In the “boiler room” [B, Ofenraum / furnace room, also known as Heizraum / hajcownia], we put the corpses on a trolley with a high platform that ran on rails installed between he furnaces. This trolley went from the door [D] of the bunker [E, Leichenhalle / morgue], where the corpses were, on a turntable [F. Drehscheibe / szajba] that crossed the “boiler room”, on broad rails [C]. From these there ran narrower rails [G] on which the trolley itself fitted, leading to each muffle. The trolley ran on four metal wheels. Its strong frame was in the form of a box, and to make it heavier we weighted it with stones and scrap metal. The upper part was extended by a metal slide over two meters long. We put five corpses on this: first we put two with the legs towards the furnace and the belly upwards, then two more the other way round but still with the belly upwards, and finally we put the fifth one with the legs towards the furnace and the back upwards. The arms of this last one hung down and seemed to embrace the other bodies below.
[This number is possible only with skeletal corpses, as Henryk Tauber formally states below. With “normal” adult bodies, it would be difficult to charge more than two or three ar a time. But, when a witness such as Alter Fajnzylberg, alias Stanislas Jankowski, states in a deposition of April 1945 concerning his stay in Krematorium I: “In one of these openings (muffles) there was room for TWELVE corpses, but we put no more than five because that way they burned more rapidly(!) “, one is justified in denouncing a figure that is pure propaganda. Whoever has visited Auschwitz as an ordinary tourist and, after a silent prayer, has seen or examined the four gaping mouths of the two reconstmcted furnaces of Krematorium I will understand me without any further explanation. We find here the famous multiplying factor of four used by Dr Miklos Nyiszli (a normal cremation capacity of three corpses multiplied by four comes to twelve)]
The weight of such a load sometimes exceeded that of the ballast, and to order to prevent the trolley from tipping up and spilling the corpses we had to support the slide by slipping a plank underneath it. Once the slide was loaded, we pushed it into the muffle. Once the corpses were introduced into the furnace, we held them there by means of a metal box that slid on top of the charging slide, while other prisoners pulled the trolley back, leaving the corpses behind. There was a handle at the end of the slide for gripping and pulling back the sliding box. Then we closed the door [of the muffle]. In Krematorium I, there were three, two-muffle furnaces, as I have already mentioned. Each muffle could incinerate five human bodies. Thirty corpses could be incinerated at the same time in this crematorium. At the time when I was working them, the incineration of such a charge [5 corpses in one muffle] took up to an hour and a half, because they were the bodies of very thin people, real skeletons, which burned very slowly. I know from the experience gained by observing cremation in Krematorien II and III that the bodies of fat people burn very much faster. The process of incineration is accelerated by the combustion of human fat which thus produces additional heat.

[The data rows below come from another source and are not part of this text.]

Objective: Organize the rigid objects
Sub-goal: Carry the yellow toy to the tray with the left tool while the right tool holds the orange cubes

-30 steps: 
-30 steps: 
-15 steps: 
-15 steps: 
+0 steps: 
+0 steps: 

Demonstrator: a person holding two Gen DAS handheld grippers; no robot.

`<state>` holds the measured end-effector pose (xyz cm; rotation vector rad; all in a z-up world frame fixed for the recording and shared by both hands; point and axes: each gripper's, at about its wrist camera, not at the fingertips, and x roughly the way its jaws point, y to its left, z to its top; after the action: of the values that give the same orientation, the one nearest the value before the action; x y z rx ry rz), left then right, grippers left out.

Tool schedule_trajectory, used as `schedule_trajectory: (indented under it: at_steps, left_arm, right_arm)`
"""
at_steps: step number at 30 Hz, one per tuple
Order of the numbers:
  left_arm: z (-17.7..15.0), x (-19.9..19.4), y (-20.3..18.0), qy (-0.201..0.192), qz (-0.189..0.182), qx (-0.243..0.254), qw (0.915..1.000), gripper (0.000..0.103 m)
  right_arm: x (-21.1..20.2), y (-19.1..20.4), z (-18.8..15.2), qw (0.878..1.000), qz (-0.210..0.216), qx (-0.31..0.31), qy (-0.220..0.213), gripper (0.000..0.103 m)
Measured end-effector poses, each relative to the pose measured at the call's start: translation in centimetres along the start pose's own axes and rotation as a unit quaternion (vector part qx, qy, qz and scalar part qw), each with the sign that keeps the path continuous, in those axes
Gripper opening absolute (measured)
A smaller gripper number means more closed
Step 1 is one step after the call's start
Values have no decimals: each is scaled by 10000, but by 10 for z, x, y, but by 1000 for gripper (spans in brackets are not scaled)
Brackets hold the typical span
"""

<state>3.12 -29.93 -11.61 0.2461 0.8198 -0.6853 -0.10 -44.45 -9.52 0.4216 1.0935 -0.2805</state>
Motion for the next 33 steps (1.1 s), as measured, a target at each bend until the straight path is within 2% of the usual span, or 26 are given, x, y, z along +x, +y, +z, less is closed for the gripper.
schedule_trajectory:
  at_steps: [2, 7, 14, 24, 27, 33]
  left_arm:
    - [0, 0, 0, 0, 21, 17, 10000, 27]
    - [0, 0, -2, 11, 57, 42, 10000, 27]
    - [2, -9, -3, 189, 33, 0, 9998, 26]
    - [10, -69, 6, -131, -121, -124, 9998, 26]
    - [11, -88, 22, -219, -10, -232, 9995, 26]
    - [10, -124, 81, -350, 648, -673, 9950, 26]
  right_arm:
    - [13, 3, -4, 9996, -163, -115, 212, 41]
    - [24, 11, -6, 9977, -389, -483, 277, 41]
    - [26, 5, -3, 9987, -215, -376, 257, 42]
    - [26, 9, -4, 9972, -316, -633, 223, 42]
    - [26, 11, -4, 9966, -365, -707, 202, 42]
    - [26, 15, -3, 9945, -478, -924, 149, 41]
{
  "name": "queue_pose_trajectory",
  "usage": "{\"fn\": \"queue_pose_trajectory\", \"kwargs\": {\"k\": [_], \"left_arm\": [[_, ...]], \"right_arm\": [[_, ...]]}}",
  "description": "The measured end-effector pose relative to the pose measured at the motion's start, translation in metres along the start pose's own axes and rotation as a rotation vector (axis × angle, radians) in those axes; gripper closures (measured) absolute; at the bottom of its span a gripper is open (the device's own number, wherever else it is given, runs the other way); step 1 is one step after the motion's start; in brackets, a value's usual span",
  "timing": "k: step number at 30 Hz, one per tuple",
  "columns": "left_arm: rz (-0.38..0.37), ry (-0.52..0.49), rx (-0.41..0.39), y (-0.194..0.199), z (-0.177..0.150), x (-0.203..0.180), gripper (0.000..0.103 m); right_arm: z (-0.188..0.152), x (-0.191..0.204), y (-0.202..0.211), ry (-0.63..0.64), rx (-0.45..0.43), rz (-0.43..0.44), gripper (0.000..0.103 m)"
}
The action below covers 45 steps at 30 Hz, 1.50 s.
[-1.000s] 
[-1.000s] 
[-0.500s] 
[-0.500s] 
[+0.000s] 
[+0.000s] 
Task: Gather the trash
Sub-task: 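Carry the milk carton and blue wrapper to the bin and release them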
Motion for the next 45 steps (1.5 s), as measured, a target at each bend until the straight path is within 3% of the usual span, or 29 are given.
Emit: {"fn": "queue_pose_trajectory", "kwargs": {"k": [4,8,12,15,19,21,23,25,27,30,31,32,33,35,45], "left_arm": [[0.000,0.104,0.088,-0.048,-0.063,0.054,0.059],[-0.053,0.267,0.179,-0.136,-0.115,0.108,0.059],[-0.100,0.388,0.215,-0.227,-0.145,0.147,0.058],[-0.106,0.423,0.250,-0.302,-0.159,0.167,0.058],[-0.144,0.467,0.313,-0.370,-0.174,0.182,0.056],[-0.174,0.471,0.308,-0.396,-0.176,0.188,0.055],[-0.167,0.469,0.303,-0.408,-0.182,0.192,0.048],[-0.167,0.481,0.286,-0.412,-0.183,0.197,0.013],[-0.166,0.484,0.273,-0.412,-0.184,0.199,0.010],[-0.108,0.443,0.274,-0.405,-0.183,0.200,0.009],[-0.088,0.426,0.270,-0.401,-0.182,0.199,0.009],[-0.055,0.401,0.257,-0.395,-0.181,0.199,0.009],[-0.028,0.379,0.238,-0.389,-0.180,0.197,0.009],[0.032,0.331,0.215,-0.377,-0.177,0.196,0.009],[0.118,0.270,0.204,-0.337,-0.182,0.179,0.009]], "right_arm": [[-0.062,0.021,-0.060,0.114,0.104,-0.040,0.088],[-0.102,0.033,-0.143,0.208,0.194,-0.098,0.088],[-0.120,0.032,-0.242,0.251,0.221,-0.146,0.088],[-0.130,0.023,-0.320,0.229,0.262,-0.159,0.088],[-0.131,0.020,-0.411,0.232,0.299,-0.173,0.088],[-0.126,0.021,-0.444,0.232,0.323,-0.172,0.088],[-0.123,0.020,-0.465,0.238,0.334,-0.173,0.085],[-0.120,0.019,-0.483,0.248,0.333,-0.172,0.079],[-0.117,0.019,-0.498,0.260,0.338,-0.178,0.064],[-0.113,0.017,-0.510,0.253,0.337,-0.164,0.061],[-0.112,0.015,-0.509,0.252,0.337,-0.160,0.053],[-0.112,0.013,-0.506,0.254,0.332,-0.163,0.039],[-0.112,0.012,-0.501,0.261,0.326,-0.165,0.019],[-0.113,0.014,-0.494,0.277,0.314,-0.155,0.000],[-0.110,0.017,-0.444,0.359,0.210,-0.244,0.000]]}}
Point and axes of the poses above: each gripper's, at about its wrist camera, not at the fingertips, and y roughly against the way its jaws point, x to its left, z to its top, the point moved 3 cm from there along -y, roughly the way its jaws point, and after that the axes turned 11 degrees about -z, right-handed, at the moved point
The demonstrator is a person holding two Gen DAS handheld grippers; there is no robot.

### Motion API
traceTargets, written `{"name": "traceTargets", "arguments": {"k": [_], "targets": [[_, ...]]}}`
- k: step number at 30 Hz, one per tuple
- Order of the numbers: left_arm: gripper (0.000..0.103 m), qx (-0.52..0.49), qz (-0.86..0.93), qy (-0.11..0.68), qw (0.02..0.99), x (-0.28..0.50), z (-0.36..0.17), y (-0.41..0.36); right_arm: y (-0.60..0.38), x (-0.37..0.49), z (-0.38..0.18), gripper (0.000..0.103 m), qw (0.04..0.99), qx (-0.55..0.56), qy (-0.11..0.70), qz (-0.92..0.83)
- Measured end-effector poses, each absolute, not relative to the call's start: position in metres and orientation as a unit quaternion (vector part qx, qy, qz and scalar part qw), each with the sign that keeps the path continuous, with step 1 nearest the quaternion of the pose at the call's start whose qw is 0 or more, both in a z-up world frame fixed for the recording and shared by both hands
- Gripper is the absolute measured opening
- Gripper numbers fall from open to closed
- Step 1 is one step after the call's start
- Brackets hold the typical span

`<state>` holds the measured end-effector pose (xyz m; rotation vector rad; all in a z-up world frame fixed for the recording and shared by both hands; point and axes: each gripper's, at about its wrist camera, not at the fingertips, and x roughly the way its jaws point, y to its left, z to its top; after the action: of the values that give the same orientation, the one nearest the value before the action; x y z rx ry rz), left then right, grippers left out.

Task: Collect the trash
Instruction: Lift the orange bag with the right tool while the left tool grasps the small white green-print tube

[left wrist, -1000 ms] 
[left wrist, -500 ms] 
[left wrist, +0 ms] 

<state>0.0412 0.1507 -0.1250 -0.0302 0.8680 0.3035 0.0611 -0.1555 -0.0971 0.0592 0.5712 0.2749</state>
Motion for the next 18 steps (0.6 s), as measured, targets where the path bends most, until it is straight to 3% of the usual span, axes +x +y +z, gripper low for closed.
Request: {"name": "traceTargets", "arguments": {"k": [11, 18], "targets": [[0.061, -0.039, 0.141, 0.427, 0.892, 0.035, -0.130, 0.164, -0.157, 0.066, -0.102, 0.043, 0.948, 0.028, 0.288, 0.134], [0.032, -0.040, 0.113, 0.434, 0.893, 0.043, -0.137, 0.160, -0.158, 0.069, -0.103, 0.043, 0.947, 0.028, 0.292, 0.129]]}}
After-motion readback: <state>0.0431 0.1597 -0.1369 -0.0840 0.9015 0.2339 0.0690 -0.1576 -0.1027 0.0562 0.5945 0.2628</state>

All these furnaces were located in a hall that I have called the “boiler room”. Near the entrance to this hall, there was one furnace [H] with its hearth [I, firebox] facing the entrance door [M ] and the muffles towards the interior of the hall. The two others faced in the opposite direction, muffles towards the entrance door and hearths towards the back of the hall. They were at the other end of the room. These furnaces were coke-fired. They were built, as could be seen by the inscriptions on the doors of the furnaces, by the firm “Topf & Söhne” of Erfurt. The trolley for transporting the corpses was also supplied by this firm.
[These precise details may appear superfluous to a current visitor to Krematorium I, for he will see exactly what Henryk Tauber described, but at the end of May 1945, the date of this deposition, the interior of Krematorium I was still arranged as an air raid shelter. The initial state of the premises had to be established with the help of prisoners' memories. This made it possible to reconstitute the interior, two of the furnaces being rebuilt using the metal parts still remaining and a chimney being erected].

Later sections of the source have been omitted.